In questo panorama è scoppiato il dibattito, ma la cosa curiosa è che invece che affrontare la questione da un punto di vista prettamente economico, il confronto è avvenuto su un terreno squisitamente culturale. Si è parlato di libro come pane dell’anima e trasformandolo in bene di prima necessità e si è invocata la magia del frequentare una libreria e la potenza simbolica della scelta di riaprirle.
Se state leggendo questo articolo probabilmente siete degli scrittori o aspiranti tali, ma certamente siete dei lettori, quindi è evidente che fate parte di quel 40% degli italiani per cui la libreria è davvero un luogo magico e la cui riapertura ha realmente un forte potere simbolico, ma ricordiamoci che siamo la minoranza. E ricordiamoci anche che la sopravvivenza di librerie ed editoria si basa sulla vendita dei libri non tanto sulla lettura; o meglio, è chiaro che le due cose sono collegate, per leggere dei libri devo prima comprarli, ma non servo certo io a spiegare che i libri sono stati perfettamente accessibili per tutto il mese di lockdown; esistono gli e-commerce (e non per forza Amazon, molte librerie – anche indipendenti – hanno il loro sito con shop annesso), sono sorte le più svariate iniziative per la consegna dei libri a casa da parte degli stessi librai e in ultimo, ma non per importanza, gli ebook permettono di leggere un numero sconfinato di libri senza muoversi dal divano di casa; perciò, torno a dire, il punto è solo economico, non romantico né, tanto meno, purtroppo, culturale anche perché, come spiega Maggiani in questo interessante, quanto amaro articolo, se davvero ciò che anima questa riapertura è una volontà di aiutare le librerie (e magari promuovere davvero la lettura), andava fatto prima.
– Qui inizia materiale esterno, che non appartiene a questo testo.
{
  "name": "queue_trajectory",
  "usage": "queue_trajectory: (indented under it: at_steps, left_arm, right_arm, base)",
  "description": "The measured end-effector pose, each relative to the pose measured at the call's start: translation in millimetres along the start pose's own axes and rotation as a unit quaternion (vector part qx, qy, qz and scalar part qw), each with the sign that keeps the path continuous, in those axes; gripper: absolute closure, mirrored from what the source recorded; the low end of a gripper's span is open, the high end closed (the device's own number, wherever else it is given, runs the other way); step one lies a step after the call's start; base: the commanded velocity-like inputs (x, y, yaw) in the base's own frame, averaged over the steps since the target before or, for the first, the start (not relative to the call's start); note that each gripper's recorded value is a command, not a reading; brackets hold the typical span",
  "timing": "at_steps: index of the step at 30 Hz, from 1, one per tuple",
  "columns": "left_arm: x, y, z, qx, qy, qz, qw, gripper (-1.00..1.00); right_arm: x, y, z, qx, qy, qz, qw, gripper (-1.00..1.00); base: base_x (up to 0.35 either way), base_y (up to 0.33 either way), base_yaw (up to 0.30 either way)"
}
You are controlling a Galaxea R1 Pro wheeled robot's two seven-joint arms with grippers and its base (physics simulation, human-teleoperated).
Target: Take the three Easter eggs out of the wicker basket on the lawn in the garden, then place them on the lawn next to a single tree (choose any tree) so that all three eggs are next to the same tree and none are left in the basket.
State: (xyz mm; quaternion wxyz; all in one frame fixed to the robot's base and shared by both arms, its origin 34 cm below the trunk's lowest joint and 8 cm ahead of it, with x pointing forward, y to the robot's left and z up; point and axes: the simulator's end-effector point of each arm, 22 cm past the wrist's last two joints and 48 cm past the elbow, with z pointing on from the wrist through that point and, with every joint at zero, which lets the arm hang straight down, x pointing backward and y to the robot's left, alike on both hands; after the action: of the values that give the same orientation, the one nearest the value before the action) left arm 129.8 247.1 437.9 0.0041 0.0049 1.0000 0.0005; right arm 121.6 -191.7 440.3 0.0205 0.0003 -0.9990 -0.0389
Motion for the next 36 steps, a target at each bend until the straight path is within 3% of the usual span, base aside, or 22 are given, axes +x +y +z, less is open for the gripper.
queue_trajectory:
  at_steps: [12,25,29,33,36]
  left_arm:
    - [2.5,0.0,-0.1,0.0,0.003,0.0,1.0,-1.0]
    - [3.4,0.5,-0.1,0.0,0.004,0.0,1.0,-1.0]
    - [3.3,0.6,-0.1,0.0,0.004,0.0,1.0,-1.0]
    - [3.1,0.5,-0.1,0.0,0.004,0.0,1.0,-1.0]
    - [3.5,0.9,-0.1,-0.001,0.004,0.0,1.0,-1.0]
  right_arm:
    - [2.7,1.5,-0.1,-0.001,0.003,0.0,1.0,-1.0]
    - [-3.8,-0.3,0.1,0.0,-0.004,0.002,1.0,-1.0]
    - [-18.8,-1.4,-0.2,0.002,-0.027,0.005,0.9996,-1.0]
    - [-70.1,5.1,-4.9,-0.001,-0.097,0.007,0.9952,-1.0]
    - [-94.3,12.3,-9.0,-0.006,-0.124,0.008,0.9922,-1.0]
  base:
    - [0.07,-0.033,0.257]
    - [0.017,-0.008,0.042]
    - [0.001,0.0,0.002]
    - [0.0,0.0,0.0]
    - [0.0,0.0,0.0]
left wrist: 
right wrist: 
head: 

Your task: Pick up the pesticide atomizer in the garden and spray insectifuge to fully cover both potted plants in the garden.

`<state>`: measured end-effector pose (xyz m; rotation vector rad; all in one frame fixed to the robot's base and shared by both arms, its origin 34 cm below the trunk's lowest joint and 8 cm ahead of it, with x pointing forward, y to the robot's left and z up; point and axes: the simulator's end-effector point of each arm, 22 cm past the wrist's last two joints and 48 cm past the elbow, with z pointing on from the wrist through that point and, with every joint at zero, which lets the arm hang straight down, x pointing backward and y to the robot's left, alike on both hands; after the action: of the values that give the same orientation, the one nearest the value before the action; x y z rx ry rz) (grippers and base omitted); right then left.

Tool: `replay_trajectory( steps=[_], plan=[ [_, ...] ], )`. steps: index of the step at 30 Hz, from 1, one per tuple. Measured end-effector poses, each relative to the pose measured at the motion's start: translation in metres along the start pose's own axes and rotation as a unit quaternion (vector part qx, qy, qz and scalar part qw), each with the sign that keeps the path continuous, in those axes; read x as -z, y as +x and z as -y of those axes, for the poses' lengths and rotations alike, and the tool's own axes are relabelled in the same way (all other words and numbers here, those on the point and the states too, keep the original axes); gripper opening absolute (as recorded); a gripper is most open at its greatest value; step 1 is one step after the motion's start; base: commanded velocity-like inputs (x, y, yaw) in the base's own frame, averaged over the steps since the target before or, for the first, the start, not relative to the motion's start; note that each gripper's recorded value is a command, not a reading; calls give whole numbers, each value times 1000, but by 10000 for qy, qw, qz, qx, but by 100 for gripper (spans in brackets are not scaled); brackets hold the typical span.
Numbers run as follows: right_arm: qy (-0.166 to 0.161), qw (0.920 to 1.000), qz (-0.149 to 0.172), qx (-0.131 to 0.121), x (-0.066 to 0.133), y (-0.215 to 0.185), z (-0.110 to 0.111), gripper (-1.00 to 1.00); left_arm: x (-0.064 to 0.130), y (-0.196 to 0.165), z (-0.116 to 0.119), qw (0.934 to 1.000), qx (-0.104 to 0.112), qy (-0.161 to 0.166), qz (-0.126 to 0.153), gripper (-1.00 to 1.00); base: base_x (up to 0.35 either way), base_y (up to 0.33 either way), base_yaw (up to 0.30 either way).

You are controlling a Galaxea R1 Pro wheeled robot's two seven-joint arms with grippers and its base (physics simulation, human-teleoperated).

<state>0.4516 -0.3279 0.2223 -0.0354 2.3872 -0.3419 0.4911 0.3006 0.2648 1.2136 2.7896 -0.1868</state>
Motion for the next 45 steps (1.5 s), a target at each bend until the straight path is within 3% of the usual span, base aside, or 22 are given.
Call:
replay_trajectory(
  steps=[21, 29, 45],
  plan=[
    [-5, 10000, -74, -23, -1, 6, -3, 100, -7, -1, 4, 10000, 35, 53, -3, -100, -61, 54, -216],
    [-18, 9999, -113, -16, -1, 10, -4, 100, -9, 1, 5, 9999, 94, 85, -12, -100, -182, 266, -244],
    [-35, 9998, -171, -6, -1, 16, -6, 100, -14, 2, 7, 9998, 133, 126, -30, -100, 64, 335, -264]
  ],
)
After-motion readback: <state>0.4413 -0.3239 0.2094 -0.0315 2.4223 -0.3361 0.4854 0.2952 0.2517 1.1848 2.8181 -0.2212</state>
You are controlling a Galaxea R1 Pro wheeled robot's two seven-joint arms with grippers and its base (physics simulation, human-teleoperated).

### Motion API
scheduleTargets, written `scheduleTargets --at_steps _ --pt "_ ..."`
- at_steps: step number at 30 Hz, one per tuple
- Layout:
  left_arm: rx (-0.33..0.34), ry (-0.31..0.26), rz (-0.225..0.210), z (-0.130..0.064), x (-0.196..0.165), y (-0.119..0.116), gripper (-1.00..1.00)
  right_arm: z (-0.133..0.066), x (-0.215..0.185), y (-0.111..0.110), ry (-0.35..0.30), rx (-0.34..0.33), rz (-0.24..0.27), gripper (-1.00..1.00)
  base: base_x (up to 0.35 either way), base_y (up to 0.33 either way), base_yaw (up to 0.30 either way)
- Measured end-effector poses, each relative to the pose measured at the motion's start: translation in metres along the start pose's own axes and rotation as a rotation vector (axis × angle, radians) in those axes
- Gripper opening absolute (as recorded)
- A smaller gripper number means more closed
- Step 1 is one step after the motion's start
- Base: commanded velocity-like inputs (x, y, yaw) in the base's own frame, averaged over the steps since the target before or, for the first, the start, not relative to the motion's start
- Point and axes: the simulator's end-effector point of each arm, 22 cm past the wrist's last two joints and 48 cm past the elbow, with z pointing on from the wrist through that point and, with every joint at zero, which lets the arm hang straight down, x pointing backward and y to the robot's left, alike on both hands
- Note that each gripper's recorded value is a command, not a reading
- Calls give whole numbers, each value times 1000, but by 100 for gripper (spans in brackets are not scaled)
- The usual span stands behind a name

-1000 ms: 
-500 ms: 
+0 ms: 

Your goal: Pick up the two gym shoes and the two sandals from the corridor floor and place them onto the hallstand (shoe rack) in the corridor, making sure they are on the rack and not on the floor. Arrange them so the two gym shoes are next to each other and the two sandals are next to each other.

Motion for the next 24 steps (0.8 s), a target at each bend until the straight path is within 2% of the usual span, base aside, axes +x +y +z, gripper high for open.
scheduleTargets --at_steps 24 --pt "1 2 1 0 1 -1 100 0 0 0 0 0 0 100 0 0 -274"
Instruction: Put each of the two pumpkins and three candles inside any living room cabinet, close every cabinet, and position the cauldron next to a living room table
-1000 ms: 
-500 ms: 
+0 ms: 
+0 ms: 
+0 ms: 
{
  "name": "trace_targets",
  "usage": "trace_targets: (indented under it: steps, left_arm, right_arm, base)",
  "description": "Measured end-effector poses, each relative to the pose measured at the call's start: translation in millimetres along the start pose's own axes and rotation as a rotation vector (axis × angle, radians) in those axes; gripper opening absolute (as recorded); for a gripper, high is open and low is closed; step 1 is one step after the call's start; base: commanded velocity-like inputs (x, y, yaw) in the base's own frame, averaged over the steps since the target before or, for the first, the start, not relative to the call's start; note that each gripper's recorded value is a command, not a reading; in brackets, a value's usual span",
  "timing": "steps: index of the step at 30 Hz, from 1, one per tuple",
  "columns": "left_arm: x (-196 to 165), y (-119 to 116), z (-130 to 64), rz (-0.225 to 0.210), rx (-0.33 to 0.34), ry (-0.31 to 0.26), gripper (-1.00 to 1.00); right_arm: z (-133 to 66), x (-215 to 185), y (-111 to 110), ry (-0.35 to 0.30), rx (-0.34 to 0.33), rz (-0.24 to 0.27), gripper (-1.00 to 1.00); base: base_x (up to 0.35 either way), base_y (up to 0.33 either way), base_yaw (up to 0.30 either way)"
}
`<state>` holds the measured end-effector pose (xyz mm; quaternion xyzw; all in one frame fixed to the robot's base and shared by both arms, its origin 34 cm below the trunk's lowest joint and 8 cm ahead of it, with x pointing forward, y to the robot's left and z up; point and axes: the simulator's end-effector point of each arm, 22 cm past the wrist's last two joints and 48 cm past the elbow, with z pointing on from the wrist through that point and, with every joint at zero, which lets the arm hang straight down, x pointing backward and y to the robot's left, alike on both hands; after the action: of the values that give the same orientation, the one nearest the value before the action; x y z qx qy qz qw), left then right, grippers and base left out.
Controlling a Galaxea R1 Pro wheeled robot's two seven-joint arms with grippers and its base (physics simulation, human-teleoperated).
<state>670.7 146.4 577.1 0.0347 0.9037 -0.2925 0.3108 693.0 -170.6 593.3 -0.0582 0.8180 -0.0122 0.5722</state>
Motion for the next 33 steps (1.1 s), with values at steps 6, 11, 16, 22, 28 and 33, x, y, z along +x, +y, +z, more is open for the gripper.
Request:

Inoltre bisogna capire se questo è davvero un aiuto o meno; i librai che infatti si oppongono alla riapertura, oltre che per ragioni di sicurezza relative all’emergenza in corso, ne fanno anche loro una questione economica: riaprire e vedere interrotti i dispositivi che lo Stato aveva messo a disposizione come la cassa integrazione o alcune deroghe su mutui e pagamenti, non sarà affatto indolore perché riaprendo, ripartono tutti i costi vivi che deve sostenere un’attività, a fronte, però, di vendite che sarebbero inevitabilmente molto scarse, dato che non è stata fatta nessuna deroga alla circolazione delle persone.

Il discorso sanitario non è stato toccato volontariamente. NovaEditoria annovera tra le sue fila molti professionisti che non vedono l’ora di aiutarvi, ma nessun virologo o epidemiologo, pertanto non sappiamo giudicare se le misure che stiamo osservano siano adeguate, eccessive o insufficienti, ma il dato di fatto è che esse sono ancora in essere praticamente per tutta la popolazione e la raccomandazione è ancora quella di stare in casa e uscire solo in caso di comprovata necessità. Si deve andare al supermercato da soli, non si può uscire a passeggiare se non restando in un arco di 200 mt. dal proprio domicilio, è stato biasimato chi voleva andare al parco a “farsi una corsetta” e viene disincentivata in qualunque modo la circolazione delle persone anche con l’intervento della polizia.
In questo scenario si è deciso di riaprire le librerie.

Voi che idea vi siete fatti?
Avete una libreria vicino casa? Siete già riusciti a rimetterci piede? 
Anche noi dello staff abbiamo discusso sull’argomento e siamo curiosi di sapere cosa ne pensate voi!